By sheer coincidence, I just picked up Y is for Yesterday.
I hope her heirs are not the sort of greedy chuckleheads who commission another writer to do the Z book. They say that's not going to happen:
Hello Dear Readers. This is Sue's daughter, Jamie. I am sorry to tell you all that Sue passed away last night after a two year battle with cancer. She was surrounded by family, including her devoted and adoring husband Steve. Although we knew this was coming, it was unexpected and fast. She had been fine up until just a few days ago, and then things moved quickly. Sue always said that she would continue writing as long as she had the juice. Many of you also know that she was adamant that her books would never be turned into movies or TV shows, and in that same vein, she would never allow a ghost writer to write in her name. Because of all of those things, and out of the deep abiding love and respect for our dear sweet Sue, as far as we in the family are concerned, the alphabet now ends at Y.I hope they stick to it. Successor writers may try hard to stay with the spirit of the dead author, but like even the best art forgers, some of their own personality always leaks through. The finished product is almost always off in an intangible sense that a faithful reader will sense.
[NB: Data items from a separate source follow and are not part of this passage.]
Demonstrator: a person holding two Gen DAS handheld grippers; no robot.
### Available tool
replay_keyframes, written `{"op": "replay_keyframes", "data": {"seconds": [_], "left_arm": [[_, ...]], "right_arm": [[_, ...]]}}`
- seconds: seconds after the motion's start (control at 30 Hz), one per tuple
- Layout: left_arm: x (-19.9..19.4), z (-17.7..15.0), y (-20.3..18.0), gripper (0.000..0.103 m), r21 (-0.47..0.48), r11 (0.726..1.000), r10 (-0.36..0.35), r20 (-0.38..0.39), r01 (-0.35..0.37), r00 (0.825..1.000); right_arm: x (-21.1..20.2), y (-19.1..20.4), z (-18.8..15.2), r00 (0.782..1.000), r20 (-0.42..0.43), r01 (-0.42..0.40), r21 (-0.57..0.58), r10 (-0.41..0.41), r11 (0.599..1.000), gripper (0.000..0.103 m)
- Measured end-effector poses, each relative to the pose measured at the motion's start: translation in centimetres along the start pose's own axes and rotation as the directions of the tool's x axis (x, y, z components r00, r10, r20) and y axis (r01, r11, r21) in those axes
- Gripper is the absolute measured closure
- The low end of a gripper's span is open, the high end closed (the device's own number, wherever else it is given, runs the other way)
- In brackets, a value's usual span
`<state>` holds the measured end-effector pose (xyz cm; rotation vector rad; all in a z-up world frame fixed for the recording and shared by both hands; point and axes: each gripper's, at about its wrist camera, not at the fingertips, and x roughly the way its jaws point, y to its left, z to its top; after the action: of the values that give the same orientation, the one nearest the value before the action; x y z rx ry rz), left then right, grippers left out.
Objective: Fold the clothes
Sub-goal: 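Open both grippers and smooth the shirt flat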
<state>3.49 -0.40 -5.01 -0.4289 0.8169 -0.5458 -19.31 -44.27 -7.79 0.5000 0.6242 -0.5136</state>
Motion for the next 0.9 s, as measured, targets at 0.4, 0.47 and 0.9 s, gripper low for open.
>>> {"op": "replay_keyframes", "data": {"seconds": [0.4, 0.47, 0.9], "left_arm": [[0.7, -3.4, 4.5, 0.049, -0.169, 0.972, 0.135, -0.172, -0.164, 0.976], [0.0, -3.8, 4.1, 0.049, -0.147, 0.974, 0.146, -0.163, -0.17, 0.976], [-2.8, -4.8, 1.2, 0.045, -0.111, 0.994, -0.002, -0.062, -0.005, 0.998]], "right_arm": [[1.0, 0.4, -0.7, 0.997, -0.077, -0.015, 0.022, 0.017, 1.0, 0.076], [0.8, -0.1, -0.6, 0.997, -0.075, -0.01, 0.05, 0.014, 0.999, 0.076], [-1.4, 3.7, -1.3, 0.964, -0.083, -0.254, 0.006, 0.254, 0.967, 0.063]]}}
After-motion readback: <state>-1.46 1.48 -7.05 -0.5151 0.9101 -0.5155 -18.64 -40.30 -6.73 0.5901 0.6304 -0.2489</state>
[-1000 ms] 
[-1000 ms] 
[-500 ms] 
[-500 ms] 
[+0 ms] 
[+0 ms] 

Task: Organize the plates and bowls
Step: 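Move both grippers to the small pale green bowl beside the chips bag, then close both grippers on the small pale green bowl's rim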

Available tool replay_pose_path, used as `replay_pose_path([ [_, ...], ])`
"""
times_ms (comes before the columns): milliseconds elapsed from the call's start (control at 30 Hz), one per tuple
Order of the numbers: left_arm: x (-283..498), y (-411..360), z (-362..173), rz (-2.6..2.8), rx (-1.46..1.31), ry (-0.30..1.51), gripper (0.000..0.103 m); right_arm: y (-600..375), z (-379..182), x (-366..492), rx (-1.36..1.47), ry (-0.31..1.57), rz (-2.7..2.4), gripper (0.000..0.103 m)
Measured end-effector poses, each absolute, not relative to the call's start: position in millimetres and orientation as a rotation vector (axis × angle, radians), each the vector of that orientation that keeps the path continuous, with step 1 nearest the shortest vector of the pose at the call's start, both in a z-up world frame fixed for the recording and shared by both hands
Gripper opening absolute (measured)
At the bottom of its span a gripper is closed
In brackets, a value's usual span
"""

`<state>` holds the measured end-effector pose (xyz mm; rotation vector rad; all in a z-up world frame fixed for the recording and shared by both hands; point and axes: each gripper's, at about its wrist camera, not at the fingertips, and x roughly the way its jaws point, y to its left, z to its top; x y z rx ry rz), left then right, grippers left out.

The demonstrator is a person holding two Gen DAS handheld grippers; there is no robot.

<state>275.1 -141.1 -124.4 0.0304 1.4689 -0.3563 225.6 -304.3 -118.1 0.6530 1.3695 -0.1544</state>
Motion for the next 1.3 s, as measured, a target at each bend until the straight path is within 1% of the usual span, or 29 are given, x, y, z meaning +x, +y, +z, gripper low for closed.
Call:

I was looking forward to the Z book, to see how Grafton closed out the tales of Kinsey Millhone. I can't imagine that I was the only one by a long shot.
Thirty years ago, also on December 28th, John D. MacDonald died. He had published what turned out to be the last book in the Travis McGee series, The Lonely Silver Rain. That book signaled that McGee, upon finding out that he had a teen-aged daughter, was going to jump headlong into not only being a father, but being responsible for another person. MacDonald's heirs have not let anyone else roll a sheet of Travis McGee into a typewriter.
I hope Grafton's survivors are cut from the same steel.
If you're a mystery reader, lift a glass in the memory of Sue Grafton, and to her characters that we've all come to know.
5 comments:
The announcement just happened to pop up on the evening news, in the "who died this year" segment. My wife burst into tears...she's been a fan from "A" forward.
Requiescat in pace.
Damn. I've been reading the series for over 20 years. Not coincidentally, I've read every Travis McGee novel too. Heroes and heroines should have flaws just like the rest of us.
Al_in_Ottawa
Instead of commissioning someone to write Z Is For Zero, Sue Grafton's heirs should write Z Is For Zero collaboratively in her honor and on her behalf: Z Is For Zero by The Graftons
Good for the Grafton heirs.
The Lonely Silver Rain was 30 years ago? Ugh. But that was before zombie writers came in vogue.
Ian Fleming, Tom Clancy, Clive Cussler, W.E.Butterworth (well, name on the cover only); there are others I can't remember.
The Lonely Silver Rain came out in `85, I think.
Mickey Spillane, Robert B. Parker, too. Spillane picked his own successor. They're pretty good and very close to the originals. But they are still off by a fraction of a degree.
Two president's kids: Elliott Roosevelt and Margaret Truman.
Grafton slowed down the timeline of her protagonist. Some of the others didn't. But her research was off on some things. In Y, which is set in 1989, Millhone mentioned that she got a CCW permit after a NICS check, a system that didn't come into existence until the late `90s Millhone carries a HK VP9, which was first sold just a few years ago. Millhone used to have a P7, which would not have been anachronistic.